Koalisi Sudah Menduga Pelaku Pelanggaran HAM Berat Paniai Bakal Dituntut Minimal
Terbaru

Koalisi Sudah Menduga Pelaku Pelanggaran HAM Berat Paniai Bakal Dituntut Minimal

JPU menuntut terdakwa, Mayor Inf. (Purn.) Isak Sattu, dengan pidana selama 10 tahun.

Ady Thea DA
Bacaan 4 Menit

Sebagaimana dugaan banyak pihak, Fatia mengatakan terdakwa hanya sebagai kambing hitam. Upaya melanjutkan proses hukum hanya terhadap satu terdakwa ditengarai sebagai misi untuk merekonstruksi konsep pertanggungjawaban komando yang dibuat seolah memungkinkan bahwa pertanggungjawaban atas pelanggaran HAM berat bisa dibebankan ke salah satu orang saja.

Padahal tanpa pengenaan pasal rantai komando, tiap orang yang melakukan bentuk-bentuk kejahatan kemanusiaan dalam UU No.26 Tahun 2000 juga patut dituntut oleh negara. Uraian yang dicantumkan dalam berkas tuntutan yang nafasnya tak berbeda jauh dengan berkas dakwaan disebabkan karena komposisi saksi yang didominasi oleh unsur aparat baik dari TNI maupun POLRI. Narasi-narasi berupa tindakan kekerasan dan perilaku tidak pantas dari korban dan masyarakat selalu didengungkan seolah untuk dijadikan pembenaran.

“Meskipun jika benar adanya tindakan kekerasan dari warga, sistem hukum tidak membenarkan adanya tindakan tidak terukur yang berujung dengan kejahatan kemanusiaan. Dalam sistem hukum pidana yang berkeadilan, warga yang tertangkap tangan melakukan kekerasan tetap harus menempuh proses yang bebas dari penyiksaan dan ketidakadilan apalagi pembunuhan di luar proses hukum,” urai Fatia.

Fatia juga mencatat salah satu narasi yang dijadikan alasan yang meringankan terdakwa namun tidak ada kaitannya adalah bahwa ada keterangan dari saksi perihal telah ada bantuan sebesar Rp 300 juta dari Pemerintah Daerah Paniai kepada para korban.

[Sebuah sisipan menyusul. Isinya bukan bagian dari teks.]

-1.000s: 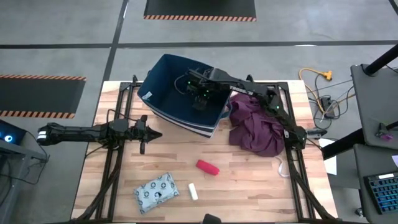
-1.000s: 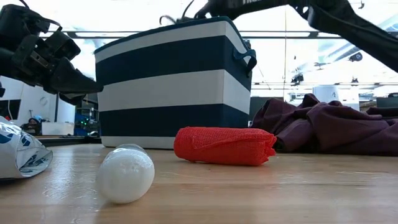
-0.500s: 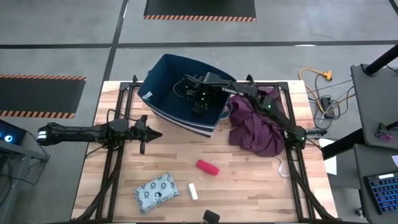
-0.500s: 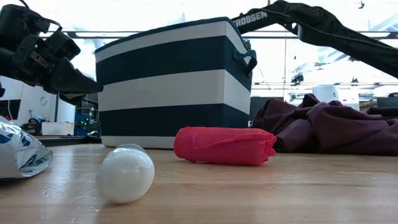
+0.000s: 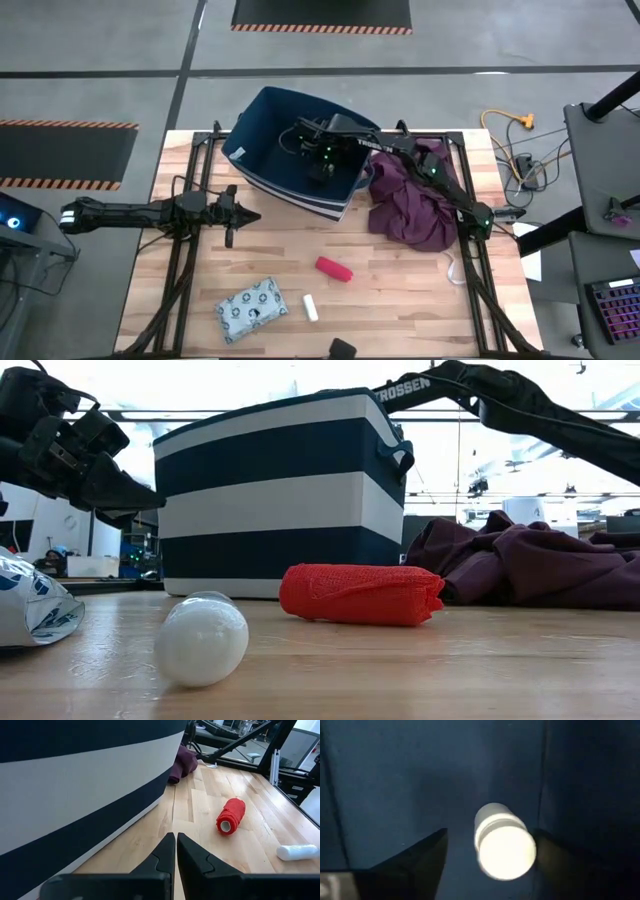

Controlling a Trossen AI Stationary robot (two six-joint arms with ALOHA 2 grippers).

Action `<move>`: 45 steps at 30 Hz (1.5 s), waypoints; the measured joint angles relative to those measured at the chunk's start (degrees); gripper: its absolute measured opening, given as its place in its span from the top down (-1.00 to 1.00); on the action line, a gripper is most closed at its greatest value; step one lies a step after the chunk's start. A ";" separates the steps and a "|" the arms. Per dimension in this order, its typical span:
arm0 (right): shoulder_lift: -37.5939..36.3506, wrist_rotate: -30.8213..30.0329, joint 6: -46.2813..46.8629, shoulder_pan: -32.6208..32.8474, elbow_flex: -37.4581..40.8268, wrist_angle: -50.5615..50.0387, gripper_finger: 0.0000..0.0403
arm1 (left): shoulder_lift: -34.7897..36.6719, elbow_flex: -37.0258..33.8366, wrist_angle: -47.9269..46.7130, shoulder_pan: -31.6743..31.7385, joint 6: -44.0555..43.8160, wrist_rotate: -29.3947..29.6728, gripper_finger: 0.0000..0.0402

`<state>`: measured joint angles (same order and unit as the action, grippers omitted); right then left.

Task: Pick & place medical supplies in basket/bin
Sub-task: Put the white pill bottle into the blue bin, then put the red rolled bandage into the blue bin

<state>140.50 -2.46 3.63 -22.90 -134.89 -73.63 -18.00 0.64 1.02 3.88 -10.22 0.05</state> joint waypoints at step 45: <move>-25.45 -0.73 15.52 44.34 8.40 -2.59 -0.63 | 0.00 0.00 0.00 0.00 0.00 -0.02 1.00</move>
<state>115.05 -3.19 19.15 21.44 -126.49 -76.22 -18.00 0.64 1.02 3.88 -10.22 0.03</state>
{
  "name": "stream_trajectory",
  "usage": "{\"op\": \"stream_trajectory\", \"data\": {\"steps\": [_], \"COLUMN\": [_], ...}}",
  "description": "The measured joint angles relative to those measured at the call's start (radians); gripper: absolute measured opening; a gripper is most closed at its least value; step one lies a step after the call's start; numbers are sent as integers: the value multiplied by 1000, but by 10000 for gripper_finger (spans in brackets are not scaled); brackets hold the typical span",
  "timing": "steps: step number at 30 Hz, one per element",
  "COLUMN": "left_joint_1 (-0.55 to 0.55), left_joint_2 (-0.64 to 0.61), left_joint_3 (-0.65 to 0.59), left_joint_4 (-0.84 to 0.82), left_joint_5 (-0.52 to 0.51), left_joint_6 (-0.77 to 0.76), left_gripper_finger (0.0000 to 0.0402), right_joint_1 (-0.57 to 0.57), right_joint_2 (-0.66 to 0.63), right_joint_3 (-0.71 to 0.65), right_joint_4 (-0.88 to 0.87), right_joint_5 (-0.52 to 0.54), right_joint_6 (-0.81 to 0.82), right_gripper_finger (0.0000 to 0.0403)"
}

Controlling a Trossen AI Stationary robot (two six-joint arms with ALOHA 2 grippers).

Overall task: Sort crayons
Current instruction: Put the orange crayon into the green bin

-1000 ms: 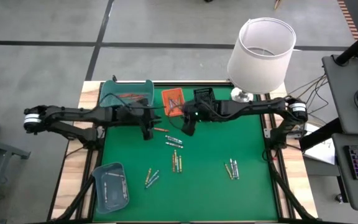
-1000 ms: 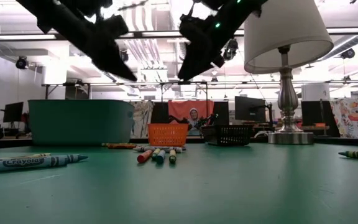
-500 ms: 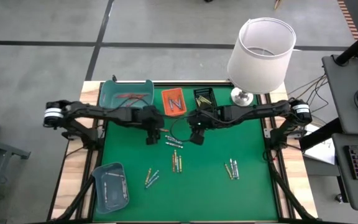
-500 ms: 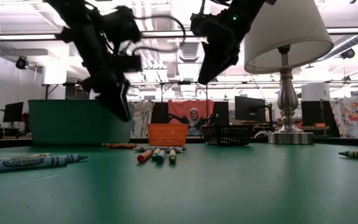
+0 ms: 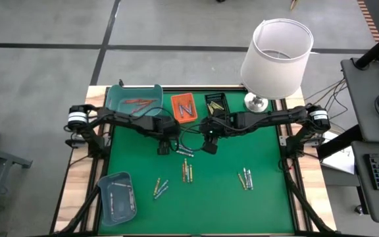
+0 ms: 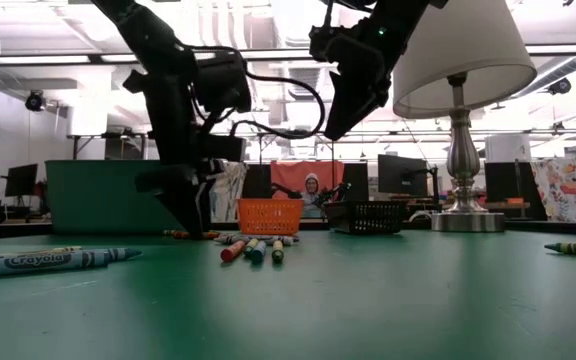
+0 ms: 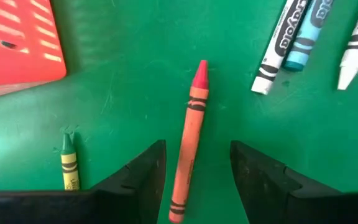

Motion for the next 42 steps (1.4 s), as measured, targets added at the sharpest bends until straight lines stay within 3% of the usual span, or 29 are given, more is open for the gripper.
{"op": "stream_trajectory", "data": {"steps": [9, 20, 27, 36, 42], "left_joint_1": [1, 0, -4, 6, 92], "left_joint_2": [38, 30, -48, -222, -332], "left_joint_3": [6, 10, 73, 245, 342], "left_joint_4": [4, -8, -125, -442, -573], "left_joint_5": [0, 21, 38, 41, 39], "left_joint_6": [18, 21, 22, 103, 181], "left_gripper_finger": [145, 10, 5, 2, 1], "right_joint_1": [0, 0, 0, 0, 0], "right_joint_2": [0, 0, 0, 0, 0], "right_joint_3": [-9, -11, -11, -11, -11], "right_joint_4": [11, 17, 18, 18, 19], "right_joint_5": [0, 0, 0, 0, 0], "right_joint_6": [0, -3, -3, -1, -3], "right_gripper_finger": [135, 133, 132, 134, 128]}}
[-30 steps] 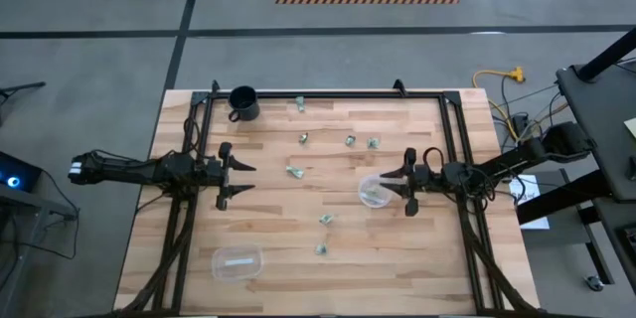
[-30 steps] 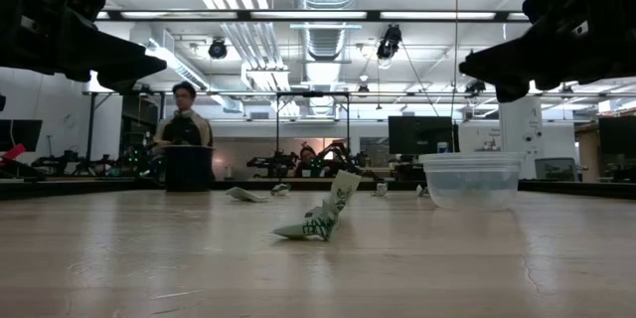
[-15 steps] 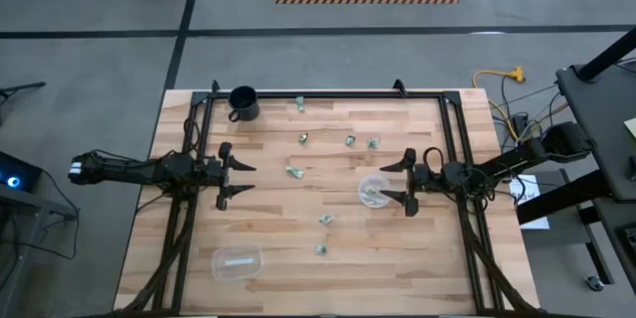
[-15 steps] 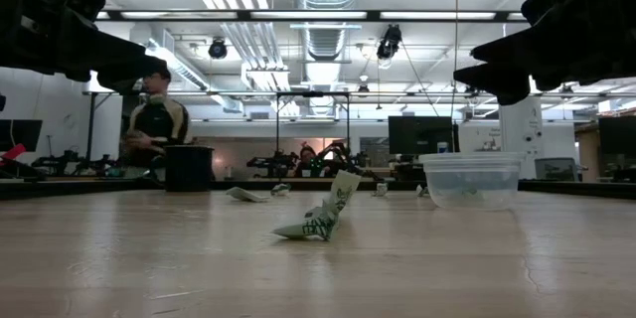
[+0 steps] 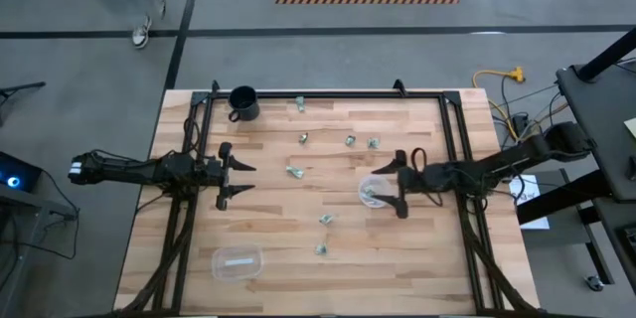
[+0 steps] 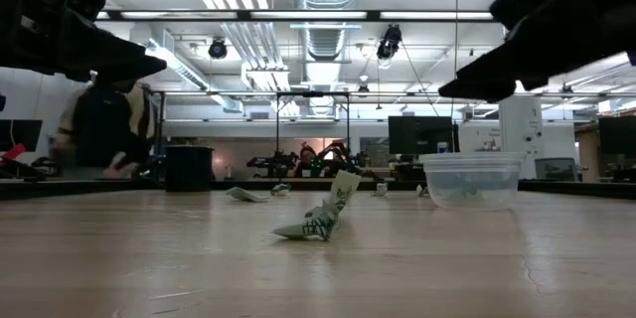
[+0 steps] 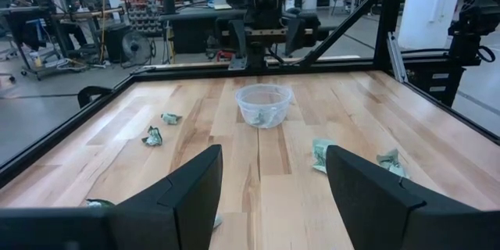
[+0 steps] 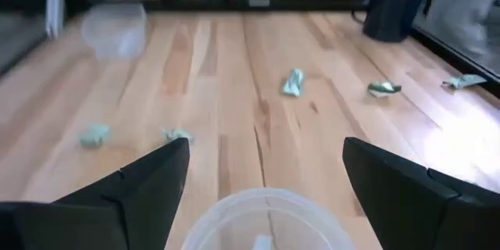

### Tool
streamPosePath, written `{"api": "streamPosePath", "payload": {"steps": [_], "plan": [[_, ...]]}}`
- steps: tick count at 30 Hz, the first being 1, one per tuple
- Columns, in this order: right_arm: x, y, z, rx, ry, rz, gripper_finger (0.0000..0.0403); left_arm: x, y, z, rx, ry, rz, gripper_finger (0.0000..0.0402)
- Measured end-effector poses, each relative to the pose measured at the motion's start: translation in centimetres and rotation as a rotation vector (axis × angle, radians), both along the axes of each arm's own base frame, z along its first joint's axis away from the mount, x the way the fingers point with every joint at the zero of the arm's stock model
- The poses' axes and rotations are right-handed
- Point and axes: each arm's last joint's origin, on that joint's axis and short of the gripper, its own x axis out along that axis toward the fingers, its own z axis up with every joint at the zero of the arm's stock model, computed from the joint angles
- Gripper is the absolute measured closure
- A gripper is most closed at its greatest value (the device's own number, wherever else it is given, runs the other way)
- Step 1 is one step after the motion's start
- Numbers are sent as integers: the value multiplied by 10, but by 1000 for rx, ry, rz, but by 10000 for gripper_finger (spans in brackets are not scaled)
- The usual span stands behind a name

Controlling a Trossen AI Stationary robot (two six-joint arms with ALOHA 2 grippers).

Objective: Pick and place Stevia / Truvia into bins
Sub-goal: Put the white stevia packet into the right transparent container

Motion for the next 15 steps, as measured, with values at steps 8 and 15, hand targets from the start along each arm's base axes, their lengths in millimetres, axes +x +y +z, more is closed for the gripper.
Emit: {"api": "streamPosePath", "payload": {"steps": [8,15], "plan": [[21,6,45,-138,214,93,76,0,0,0,0,0,1,189],[41,13,65,-235,332,268,76,0,0,0,0,1,0,189]]}}
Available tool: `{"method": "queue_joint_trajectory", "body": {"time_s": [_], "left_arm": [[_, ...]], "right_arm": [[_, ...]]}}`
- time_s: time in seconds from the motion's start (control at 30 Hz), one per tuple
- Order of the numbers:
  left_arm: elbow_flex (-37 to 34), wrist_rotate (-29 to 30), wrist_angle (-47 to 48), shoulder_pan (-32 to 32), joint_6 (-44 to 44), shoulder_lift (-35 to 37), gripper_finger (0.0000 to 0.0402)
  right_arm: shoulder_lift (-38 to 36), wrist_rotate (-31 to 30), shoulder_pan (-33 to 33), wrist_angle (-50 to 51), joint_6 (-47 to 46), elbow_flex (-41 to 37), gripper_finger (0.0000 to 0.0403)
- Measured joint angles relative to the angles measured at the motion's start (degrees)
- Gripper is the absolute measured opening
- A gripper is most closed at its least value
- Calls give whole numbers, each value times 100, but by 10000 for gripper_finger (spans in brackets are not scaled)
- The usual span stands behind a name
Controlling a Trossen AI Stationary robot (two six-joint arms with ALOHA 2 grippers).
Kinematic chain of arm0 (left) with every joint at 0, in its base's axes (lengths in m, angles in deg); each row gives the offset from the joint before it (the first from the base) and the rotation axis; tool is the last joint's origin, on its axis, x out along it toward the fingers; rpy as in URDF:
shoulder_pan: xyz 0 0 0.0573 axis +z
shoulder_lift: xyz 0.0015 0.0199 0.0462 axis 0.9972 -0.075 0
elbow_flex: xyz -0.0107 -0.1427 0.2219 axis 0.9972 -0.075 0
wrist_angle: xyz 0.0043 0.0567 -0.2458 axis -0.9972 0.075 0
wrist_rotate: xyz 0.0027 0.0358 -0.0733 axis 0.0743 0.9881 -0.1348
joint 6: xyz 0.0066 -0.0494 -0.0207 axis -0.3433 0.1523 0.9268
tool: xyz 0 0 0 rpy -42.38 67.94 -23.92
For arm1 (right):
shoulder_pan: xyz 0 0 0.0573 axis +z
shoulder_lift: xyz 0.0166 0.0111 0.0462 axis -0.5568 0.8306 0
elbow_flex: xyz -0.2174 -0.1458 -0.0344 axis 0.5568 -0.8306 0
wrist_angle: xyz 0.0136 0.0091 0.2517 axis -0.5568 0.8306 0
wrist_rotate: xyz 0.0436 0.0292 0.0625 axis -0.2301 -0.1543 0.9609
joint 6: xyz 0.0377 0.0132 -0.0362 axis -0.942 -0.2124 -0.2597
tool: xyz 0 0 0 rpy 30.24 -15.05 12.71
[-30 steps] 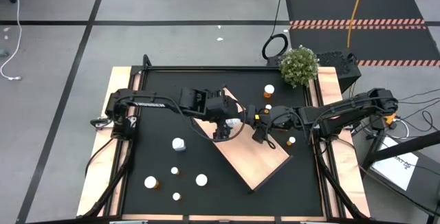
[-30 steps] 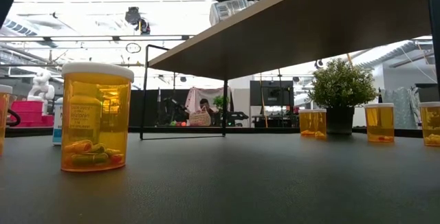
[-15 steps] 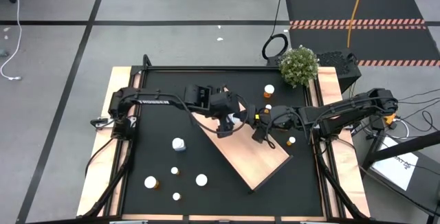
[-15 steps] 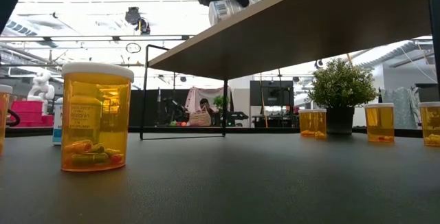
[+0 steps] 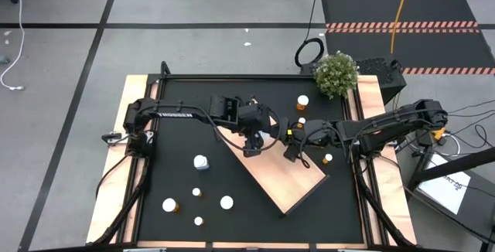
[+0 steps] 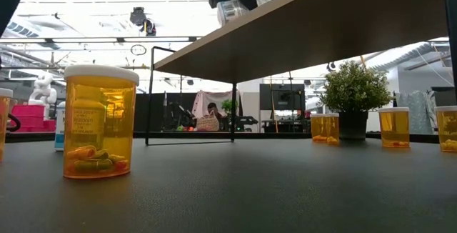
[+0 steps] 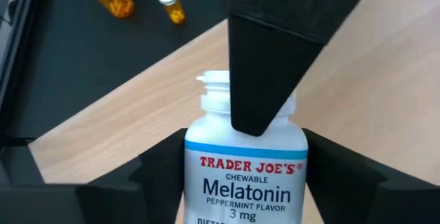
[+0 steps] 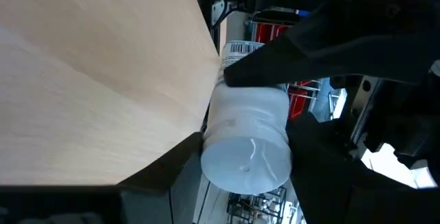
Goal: Pick and place medicine bottles onto shelf by color
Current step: Put the top white pill bottle on the shelf
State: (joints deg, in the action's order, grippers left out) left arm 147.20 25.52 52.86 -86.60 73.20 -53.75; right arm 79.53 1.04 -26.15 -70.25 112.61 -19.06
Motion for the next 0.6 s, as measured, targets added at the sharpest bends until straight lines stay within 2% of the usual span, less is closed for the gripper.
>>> {"method": "queue_joint_trajectory", "body": {"time_s": [0.1, 0.23, 0.6], "left_arm": [[0, -7, 1, 0, -18, 15, 231], [0, 30, 1, -8, -24, 15, 237], [0, 298, 25, -101, -76, 394, 231]], "right_arm": [[1, 6, 0, -61, -243, -1, 189], [1, -9, 0, -70, -468, -1, 203], [-135, -17, 0, -385, -1931, 10, 279]]}}
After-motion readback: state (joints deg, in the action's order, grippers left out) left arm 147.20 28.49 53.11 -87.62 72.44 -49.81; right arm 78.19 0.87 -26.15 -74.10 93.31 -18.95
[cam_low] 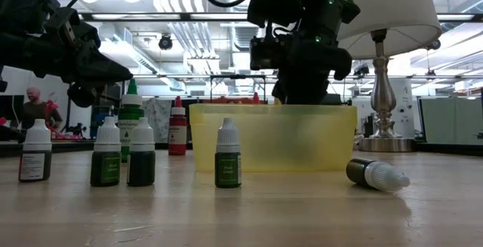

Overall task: Pick & Place food coloring
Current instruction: Put the right small blue food coloring bottle into the bin

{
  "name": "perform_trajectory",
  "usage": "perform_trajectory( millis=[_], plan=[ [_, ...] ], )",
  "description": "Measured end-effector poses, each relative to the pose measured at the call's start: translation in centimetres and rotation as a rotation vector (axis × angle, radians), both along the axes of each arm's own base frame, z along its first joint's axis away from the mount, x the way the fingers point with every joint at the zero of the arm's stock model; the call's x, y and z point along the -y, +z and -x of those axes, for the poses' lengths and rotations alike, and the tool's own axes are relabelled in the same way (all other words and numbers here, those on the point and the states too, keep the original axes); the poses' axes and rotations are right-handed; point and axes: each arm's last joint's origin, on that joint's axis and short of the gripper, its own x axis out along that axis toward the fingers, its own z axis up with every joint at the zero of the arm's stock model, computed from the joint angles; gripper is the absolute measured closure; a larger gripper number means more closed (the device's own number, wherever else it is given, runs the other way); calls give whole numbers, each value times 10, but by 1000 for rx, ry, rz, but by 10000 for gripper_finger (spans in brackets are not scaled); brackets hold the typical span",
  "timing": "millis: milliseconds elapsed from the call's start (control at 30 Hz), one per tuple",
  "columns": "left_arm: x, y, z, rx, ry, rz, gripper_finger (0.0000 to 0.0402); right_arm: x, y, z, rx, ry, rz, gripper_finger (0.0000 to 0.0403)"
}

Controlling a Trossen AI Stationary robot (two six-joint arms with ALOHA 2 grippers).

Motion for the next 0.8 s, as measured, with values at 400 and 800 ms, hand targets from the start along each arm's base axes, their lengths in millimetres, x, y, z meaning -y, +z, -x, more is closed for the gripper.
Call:
perform_trajectory(
  millis=[400, 800],
  plan=[
    [0, 0, 0, 0, 0, 0, 401, 0, -2, 0, 8, 0, -1, 337],
    [0, 0, 0, 0, 0, 0, 401, 0, -2, 1, 2, -5, -4, 301]
  ],
)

Keterangan yang tidak diuji di pengadilan nihil partisipasi korban ini sangat sesat apabila dijadikan alasan yang meringankan.

Selain soal sumber aliran dana yang bukan dari pelaku melainkan pihak pemerintahan, Fatia berpendapat pemulihan para korban tidak bisa dijadikan sandaran untuk meringankan apalagi menihilkan pertanggungjawaban pelaku. Derita korban pelanggaran HAM berat jelas melampaui urusan sosial ekonomi dan patut disesalkan bahwa Kejaksaan Agung tidak sensitif terhadap para korban dan publik. Serta tidak memberikan penegakan hukum bagi masyarakat sipil khususnya Orang Asli Papua.

“Dengan kondisi persidangan seperti ini, ekspektasi akan terungkapnya kebenaran, dituntut dan diadilinya seluruh pelaku, pemulihan para korban hingga jaminan ketidak berulangan dengan salah satunya berupa koreksi dan evaluasi TNI-POLRI di Peristiwa Paniai 2014 sepertinya masih jauh di awang-awang,” imbuhnya.